『-one-』

零れた想い P7


 俺って小せぇ男なんかなぁ…。

 陸は出勤前にコンビニに寄って雑誌を読みながらため息を吐いた。

 この前の麻衣の話をまだ引きずってる自分に嫌気が差している。

 それとも…俺の麻衣へ対する想いと麻衣の俺に対する想いの差みたいなのがこういう所に表れるのか?

 元々俺が強引に口説いたってのもあるけどどう見ても俺の方がずっとずっと麻衣の事を想ってる気がする。
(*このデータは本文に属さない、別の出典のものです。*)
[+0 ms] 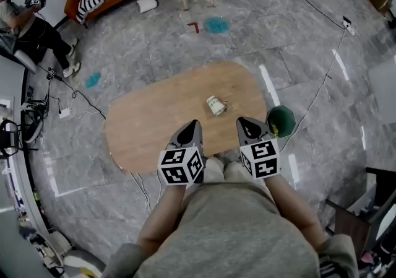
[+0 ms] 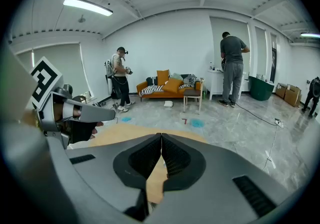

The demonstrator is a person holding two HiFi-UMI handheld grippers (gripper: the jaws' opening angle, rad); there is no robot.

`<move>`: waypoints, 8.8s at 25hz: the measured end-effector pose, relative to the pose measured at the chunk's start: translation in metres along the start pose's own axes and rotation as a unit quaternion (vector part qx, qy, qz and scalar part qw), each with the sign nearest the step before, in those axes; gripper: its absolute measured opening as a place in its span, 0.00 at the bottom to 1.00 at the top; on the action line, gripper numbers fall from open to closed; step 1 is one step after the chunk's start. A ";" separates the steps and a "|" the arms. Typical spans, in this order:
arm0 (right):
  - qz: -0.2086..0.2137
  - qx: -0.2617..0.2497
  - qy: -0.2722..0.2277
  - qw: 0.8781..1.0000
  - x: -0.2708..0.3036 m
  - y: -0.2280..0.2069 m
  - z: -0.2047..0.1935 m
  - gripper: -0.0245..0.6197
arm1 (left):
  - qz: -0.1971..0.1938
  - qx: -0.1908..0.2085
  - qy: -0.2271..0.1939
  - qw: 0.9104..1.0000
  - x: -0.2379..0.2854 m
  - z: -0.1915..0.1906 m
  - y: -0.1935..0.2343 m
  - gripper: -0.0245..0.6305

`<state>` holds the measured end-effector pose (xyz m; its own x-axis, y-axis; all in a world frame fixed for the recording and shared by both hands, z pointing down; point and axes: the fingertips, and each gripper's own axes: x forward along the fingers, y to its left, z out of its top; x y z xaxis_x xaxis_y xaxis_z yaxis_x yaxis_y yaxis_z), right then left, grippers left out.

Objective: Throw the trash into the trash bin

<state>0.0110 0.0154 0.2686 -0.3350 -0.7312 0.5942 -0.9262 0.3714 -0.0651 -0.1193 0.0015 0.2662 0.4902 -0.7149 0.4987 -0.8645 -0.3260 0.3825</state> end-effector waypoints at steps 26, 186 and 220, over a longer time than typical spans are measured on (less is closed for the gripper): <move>0.004 0.007 0.079 0.997 0.106 0.018 -0.021 0.05 | 0.001 -0.026 0.050 0.998 0.043 -0.016 0.082 0.04; -0.051 -0.025 0.129 0.990 0.120 -0.011 -0.007 0.43 | -0.078 0.013 0.078 0.994 0.098 -0.011 0.051 0.04; -0.090 -0.033 0.101 0.990 0.059 -0.004 0.025 0.43 | -0.142 0.072 0.072 0.985 0.070 0.031 0.008 0.04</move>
<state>-0.0101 -0.0439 0.2838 -0.1170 -0.6620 0.7403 -0.9525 0.2860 0.1052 -0.0952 -0.0703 0.2798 0.7155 -0.4902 0.4977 -0.6925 -0.5918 0.4127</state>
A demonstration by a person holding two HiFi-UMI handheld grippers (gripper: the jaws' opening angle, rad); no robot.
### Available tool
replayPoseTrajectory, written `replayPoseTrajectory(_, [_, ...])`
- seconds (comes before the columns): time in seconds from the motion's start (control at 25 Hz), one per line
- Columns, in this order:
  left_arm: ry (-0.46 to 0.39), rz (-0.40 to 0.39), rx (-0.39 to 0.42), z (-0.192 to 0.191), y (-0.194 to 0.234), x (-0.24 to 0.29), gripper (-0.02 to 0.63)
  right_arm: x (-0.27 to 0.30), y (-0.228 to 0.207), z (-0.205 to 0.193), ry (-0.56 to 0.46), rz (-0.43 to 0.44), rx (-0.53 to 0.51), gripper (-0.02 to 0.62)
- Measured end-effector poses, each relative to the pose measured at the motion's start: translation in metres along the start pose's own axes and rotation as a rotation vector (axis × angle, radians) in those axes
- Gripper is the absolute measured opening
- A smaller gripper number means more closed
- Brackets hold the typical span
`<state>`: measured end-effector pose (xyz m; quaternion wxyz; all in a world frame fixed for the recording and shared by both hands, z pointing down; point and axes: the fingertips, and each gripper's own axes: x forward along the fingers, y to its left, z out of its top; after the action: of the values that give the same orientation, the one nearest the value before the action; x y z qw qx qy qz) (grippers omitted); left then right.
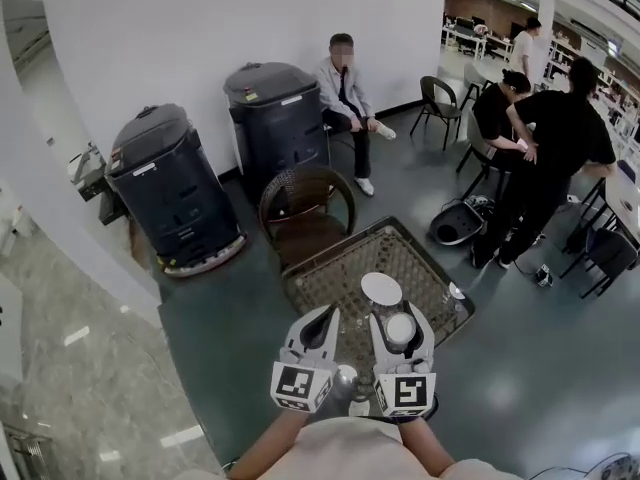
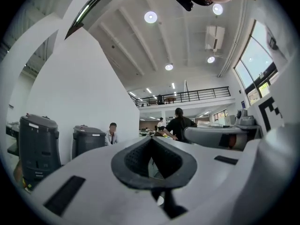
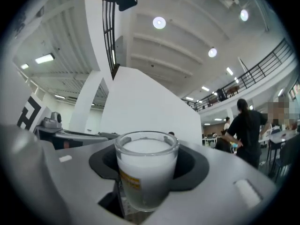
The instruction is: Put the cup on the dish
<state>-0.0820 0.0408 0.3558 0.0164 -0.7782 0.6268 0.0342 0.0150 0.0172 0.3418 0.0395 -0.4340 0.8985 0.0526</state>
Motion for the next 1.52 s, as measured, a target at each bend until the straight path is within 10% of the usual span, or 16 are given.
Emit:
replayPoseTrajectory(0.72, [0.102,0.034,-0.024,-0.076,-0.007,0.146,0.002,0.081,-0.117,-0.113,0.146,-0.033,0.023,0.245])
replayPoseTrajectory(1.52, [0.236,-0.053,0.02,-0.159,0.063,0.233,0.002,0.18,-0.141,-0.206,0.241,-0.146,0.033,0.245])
 まぁ8歳も違えば恋愛に対する考え方とか付き合い方みたいなのも違ってくるかもしれないしけど。

「……くん?」

 あーぁ、俺らしくもねぇ!

 こんなグジグジ考えたってしょうがないってのに。

 今夜は久し振りに早く帰って麻衣を驚かせようかな!

「…塚くん?」

 んで…たくさんエッチしてたくさん麻衣に俺の事好きだって言わせてやるっ!

 そう考えていると急に楽しくなって持っていた雑誌を勢いよく閉じた。

「中塚くんじゃない?」

 ビクゥッン−

 いきなり名前を呼ばれた。
 
 慌てて声のする方に顔を向けると麻衣より背の高い、明るい茶髪をキレイ巻いた女が立っていた。

 誰…?

 自分の客じゃないよな…?

 苗字を呼ばれる事がほとんどない陸は警戒しながらその女の様子を伺った。

「えーっと、分からないかな?私、南中の小出奈津美!」

 女は親しげな笑顔を浮かべて一歩陸に近寄った。

 南中?

 って確かに俺も南中だったけど…。